I wake up from my sleep, silencing the buzzing from my alarm. I made sure to put my phone on silent as to not wake my mother- she’s a very light sleeper. I sit up straight- glancing around at my surroundings. A chocolate brown futon pushed up against the window in my mothers dining room, a green leaf patterned blanket laying on my lap, a black desk pushed into the corner- on top- a computer I purchased for a youtube career that I never had the courage to start. I sat silently for a moment- staring into the kitchen. Contemplating, I’ve experienced so much pain, is it wrong for me to want this to be painless? Dissociating, a memory popped into my head, a girl drowned at the lake across the street from my mothers apartment building. The girl was never found, the life guards would always warn the swimmers about going into the water on the wrong side of the divide; The tide could pull you under, you wouldn’t survive. A fleeting memory, it was time to get moving- my mother would be awake in 3 hours.

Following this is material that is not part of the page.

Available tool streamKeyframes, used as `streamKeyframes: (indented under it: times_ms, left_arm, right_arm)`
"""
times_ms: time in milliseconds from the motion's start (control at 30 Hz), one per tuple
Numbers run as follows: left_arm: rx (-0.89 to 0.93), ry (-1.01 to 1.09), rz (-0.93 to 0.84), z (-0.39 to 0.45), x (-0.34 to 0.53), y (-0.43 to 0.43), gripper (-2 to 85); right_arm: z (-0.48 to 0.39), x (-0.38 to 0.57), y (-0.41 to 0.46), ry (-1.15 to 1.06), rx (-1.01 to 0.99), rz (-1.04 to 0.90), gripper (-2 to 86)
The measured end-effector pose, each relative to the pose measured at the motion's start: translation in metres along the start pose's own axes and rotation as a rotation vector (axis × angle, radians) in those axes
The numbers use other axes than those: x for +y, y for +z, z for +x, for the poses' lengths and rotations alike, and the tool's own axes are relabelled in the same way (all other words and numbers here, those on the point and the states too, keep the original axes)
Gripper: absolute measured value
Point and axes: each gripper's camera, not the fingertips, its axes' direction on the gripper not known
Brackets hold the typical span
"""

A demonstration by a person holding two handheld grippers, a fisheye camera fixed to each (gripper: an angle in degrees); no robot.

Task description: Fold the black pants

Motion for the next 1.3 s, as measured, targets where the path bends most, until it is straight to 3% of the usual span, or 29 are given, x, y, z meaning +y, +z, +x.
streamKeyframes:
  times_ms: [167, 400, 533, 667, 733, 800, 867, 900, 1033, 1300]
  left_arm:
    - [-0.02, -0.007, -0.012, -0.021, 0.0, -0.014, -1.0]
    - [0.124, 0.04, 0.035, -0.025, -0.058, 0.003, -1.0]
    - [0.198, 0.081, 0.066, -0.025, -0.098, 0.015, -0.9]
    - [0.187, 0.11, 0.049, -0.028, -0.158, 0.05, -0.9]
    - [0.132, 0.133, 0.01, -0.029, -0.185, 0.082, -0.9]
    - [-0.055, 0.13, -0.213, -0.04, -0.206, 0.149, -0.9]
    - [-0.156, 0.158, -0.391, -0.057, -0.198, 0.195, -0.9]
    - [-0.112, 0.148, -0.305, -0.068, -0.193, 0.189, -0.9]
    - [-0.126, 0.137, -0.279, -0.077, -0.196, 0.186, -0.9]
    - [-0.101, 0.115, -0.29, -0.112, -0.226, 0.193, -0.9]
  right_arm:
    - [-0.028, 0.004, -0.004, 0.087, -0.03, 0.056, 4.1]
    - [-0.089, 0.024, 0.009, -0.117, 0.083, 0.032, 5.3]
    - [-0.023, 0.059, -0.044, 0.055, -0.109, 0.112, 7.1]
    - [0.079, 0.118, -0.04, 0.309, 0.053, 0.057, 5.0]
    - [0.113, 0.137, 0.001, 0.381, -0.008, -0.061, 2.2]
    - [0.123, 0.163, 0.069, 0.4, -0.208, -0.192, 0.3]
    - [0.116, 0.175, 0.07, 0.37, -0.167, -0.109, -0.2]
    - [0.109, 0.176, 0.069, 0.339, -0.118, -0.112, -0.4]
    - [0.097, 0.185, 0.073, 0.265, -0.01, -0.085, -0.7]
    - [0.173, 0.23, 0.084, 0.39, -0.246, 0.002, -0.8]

I quietly got dressed- grey capri shorts, a white and grey horizontal stripped shirt with the sides longer then the front and back. I tied a blue bandana around my recently shaved head, I did a terrible job. I had uneven patches of hair all over and I was embarrassed to be a woman- even in the middle of the night. I was embarrassed, I was ashamed, I was everything I was cursed to be. I slid on some brown and blue boat shoes, I wanted to try something new when I brought them- you know, switch up my style. Those were hands down my most comfortable pair of shoes. I was dressed in 5 minutes flat, I stood in silence for 10 more minutes- I was scared.

I heard another buzzing from my phone, a reminder set for 3:15am just in case I slept through the first alarm. I jolted from my trans, quickly silencing the buzzing, grabbing my blue medicine case, my keys, and purposely leaving my phone. Opening the back door a humid breeze hit me, I quickly shut the door behind me making sure to not let the air out. I stood atop the third floor apartment terrace starring out at the water, the perfect view-to die for. I needed to keep moving, my anxiety was starting to take over. I started down the metal black painted steps, pushing the intrusive spider webs to the side- being careful not to disturb their homes, I appreciated not having to fight through a swarm of nets. I always had a weird relationship with bugs, animals and inanimate objects- I always felt insignificant- a commonality, so I made sure to say bye to the spiders.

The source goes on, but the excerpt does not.